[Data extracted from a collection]

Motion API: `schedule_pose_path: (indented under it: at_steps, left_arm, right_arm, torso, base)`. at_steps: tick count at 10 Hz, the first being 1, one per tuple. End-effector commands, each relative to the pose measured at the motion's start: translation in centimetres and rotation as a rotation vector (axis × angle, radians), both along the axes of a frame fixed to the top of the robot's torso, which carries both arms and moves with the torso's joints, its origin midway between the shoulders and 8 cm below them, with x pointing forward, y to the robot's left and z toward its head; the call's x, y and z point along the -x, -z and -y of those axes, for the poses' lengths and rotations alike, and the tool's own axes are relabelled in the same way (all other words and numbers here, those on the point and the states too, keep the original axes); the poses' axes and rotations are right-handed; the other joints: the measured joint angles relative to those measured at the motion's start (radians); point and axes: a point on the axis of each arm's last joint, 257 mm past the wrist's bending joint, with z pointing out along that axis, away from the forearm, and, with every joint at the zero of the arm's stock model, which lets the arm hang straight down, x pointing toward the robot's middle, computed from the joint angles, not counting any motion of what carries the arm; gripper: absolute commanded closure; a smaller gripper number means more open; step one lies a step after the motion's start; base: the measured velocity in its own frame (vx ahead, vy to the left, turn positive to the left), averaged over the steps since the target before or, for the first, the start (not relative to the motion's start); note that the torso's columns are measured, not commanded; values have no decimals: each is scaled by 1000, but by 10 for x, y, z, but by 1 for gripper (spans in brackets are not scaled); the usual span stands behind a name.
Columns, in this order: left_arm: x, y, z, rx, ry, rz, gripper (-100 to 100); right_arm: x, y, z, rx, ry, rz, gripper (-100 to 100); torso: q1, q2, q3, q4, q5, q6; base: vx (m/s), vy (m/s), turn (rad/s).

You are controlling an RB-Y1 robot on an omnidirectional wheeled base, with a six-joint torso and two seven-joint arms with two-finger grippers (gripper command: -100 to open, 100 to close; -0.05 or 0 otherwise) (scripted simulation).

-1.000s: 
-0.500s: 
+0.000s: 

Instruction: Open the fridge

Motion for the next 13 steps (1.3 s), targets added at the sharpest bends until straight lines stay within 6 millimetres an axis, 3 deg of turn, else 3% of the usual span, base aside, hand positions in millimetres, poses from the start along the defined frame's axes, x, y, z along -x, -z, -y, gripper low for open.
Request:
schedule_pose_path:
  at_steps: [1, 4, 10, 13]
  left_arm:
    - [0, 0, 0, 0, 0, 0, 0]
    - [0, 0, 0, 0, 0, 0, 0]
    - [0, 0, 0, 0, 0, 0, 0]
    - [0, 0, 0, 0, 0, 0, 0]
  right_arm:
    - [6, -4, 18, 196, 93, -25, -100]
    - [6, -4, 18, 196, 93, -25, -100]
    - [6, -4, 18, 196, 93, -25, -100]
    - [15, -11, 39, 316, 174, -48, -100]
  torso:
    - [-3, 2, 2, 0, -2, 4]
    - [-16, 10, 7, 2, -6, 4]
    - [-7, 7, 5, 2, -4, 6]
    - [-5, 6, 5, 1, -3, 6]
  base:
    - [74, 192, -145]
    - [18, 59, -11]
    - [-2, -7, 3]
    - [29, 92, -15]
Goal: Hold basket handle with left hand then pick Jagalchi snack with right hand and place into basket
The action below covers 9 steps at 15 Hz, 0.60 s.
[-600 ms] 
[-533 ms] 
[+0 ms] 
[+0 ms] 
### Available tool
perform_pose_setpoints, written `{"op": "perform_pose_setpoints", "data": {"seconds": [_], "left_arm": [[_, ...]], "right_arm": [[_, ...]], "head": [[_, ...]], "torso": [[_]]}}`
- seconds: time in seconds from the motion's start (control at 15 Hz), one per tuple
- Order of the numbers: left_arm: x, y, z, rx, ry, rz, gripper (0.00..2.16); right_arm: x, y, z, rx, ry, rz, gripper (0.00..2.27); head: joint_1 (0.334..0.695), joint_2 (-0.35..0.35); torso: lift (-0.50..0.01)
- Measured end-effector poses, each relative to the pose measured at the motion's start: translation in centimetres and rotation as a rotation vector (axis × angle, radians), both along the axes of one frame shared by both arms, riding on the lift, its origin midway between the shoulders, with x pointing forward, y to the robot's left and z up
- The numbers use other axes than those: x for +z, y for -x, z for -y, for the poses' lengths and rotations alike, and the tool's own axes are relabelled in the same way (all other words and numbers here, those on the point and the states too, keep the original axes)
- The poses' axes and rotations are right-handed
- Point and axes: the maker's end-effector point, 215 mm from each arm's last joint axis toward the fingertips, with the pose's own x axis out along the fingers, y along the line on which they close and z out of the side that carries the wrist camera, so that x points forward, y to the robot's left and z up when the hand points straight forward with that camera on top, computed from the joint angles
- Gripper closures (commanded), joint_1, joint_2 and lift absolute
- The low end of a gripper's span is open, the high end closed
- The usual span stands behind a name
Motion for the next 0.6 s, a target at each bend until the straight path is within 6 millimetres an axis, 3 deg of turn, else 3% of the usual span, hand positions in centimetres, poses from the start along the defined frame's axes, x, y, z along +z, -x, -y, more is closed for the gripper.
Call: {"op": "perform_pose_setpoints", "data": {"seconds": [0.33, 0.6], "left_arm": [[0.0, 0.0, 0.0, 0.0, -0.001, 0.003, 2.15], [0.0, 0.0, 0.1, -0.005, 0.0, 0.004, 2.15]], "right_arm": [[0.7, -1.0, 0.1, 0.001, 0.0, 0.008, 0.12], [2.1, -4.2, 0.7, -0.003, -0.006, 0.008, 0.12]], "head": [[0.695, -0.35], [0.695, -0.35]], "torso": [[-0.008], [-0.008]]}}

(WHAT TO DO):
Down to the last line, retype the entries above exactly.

(WRITTEN REPLY):
Motion API: `schedule_pose_path: (indented under it: at_steps, left_arm, right_arm, torso, base)`. at_steps: tick count at 10 Hz, the first being 1, one per tuple. End-effector commands, each relative to the pose measured at the motion's start: translation in centimetres and rotation as a rotation vector (axis × angle, radians), both along the axes of a frame fixed to the top of the robot's torso, which carries both arms and moves with the torso's joints, its origin midway between the shoulders and 8 cm below them, with x pointing forward, y to the robot's left and z toward its head; the call's x, y and z point along the -x, -z and -y of those axes, for the poses' lengths and rotations alike, and the tool's own axes are relabelled in the same way (all other words and numbers here, those on the point and the states too, keep the original axes); the poses' axes and rotations are right-handed; the other joints: the measured joint angles relative to those measured at the motion's start (radians); point and axes: a point on the axis of each arm's last joint, 257 mm past the wrist's bending joint, with z pointing out along that axis, away from the forearm, and, with every joint at the zero of the arm's stock model, which lets the arm hang straight down, x pointing toward the robot's middle, computed from the joint angles, not counting any motion of what carries the arm; gripper: absolute commanded closure; a smaller gripper number means more open; step one lies a step after the motion's start; base: the measured velocity in its own frame (vx ahead, vy to the left, turn positive to the left), averaged over the steps since the target before or, for the first, the start (not relative to the motion's start); note that the torso's columns are measured, not commanded; values have no decimals: each is scaled by 1000, but by 10 for x, y, z, but by 1 for gripper (spans in brackets are not scaled); the usual span stands behind a name.
Columns, in this order: left_arm: x, y, z, rx, ry, rz, gripper (-100 to 100); right_arm: x, y, z, rx, ry, rz, gripper (-100 to 100); torso: q1, q2, q3, q4, q5, q6; base: vx (m/s), vy (m/s), turn (rad/s).

You are controlling an RB-Y1 robot on an omnidirectional wheeled base, with a six-joint torso and two seven-joint arms with two-finger grippers (gripper command: -100 to open, 100 to close; -0.05 or 0 otherwise) (scripted simulation).

-1.000s: 
-0.500s: 
+0.000s: 

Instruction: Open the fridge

Motion for the next 13 steps (1.3 s), targets added at the sharpest bends until straight lines stay within 6 millimetres an axis, 3 deg of turn, else 3% of the usual span, base aside, hand positions in millimetres, poses from the start along the defined frame's axes, x, y, z along -x, -z, -y, gripper low for open.
Request:
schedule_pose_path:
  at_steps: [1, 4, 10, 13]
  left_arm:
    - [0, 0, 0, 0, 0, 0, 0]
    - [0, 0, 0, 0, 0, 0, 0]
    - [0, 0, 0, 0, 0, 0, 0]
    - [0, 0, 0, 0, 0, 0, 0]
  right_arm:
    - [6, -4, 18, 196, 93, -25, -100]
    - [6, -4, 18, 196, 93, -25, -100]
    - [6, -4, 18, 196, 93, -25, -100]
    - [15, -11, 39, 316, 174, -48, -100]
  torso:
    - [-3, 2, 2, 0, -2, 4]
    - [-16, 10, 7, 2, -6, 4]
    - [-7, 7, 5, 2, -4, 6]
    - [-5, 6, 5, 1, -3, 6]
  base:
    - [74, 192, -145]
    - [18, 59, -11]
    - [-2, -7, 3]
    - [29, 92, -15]
Goal: Hold basket handle with left hand then pick Jagalchi snack with right hand and place into basket
The action below covers 9 steps at 15 Hz, 0.60 s.
[-600 ms] 
[-533 ms] 
[+0 ms] 
[+0 ms] 
### Available tool
perform_pose_setpoints, written `{"op": "perform_pose_setpoints", "data": {"seconds": [_], "left_arm": [[_, ...]], "right_arm": [[_, ...]], "head": [[_, ...]], "torso": [[_]]}}`
- seconds: time in seconds from the motion's start (control at 15 Hz), one per tuple
- Order of the numbers: left_arm: x, y, z, rx, ry, rz, gripper (0.00..2.16); right_arm: x, y, z, rx, ry, rz, gripper (0.00..2.27); head: joint_1 (0.334..0.695), joint_2 (-0.35..0.35); torso: lift (-0.50..0.01)
- Measured end-effector poses, each relative to the pose measured at the motion's start: translation in centimetres and rotation as a rotation vector (axis × angle, radians), both along the axes of one frame shared by both arms, riding on the lift, its origin midway between the shoulders, with x pointing forward, y to the robot's left and z up
- The numbers use other axes than those: x for +z, y for -x, z for -y, for the poses' lengths and rotations alike, and the tool's own axes are relabelled in the same way (all other words and numbers here, those on the point and the states too, keep the original axes)
- The poses' axes and rotations are right-handed
- Point and axes: the maker's end-effector point, 215 mm from each arm's last joint axis toward the fingertips, with the pose's own x axis out along the fingers, y along the line on which they close and z out of the side that carries the wrist camera, so that x points forward, y to the robot's left and z up when the hand points straight forward with that camera on top, computed from the joint angles
- Gripper closures (commanded), joint_1, joint_2 and lift absolute
- The low end of a gripper's span is open, the high end closed
- The usual span stands behind a name
Motion for the next 0.6 s, a target at each bend until the straight path is within 6 millimetres an axis, 3 deg of turn, else 3% of the usual span, hand positions in centimetres, poses from the start along the defined frame's axes, x, y, z along +z, -x, -y, more is closed for the gripper.
Call: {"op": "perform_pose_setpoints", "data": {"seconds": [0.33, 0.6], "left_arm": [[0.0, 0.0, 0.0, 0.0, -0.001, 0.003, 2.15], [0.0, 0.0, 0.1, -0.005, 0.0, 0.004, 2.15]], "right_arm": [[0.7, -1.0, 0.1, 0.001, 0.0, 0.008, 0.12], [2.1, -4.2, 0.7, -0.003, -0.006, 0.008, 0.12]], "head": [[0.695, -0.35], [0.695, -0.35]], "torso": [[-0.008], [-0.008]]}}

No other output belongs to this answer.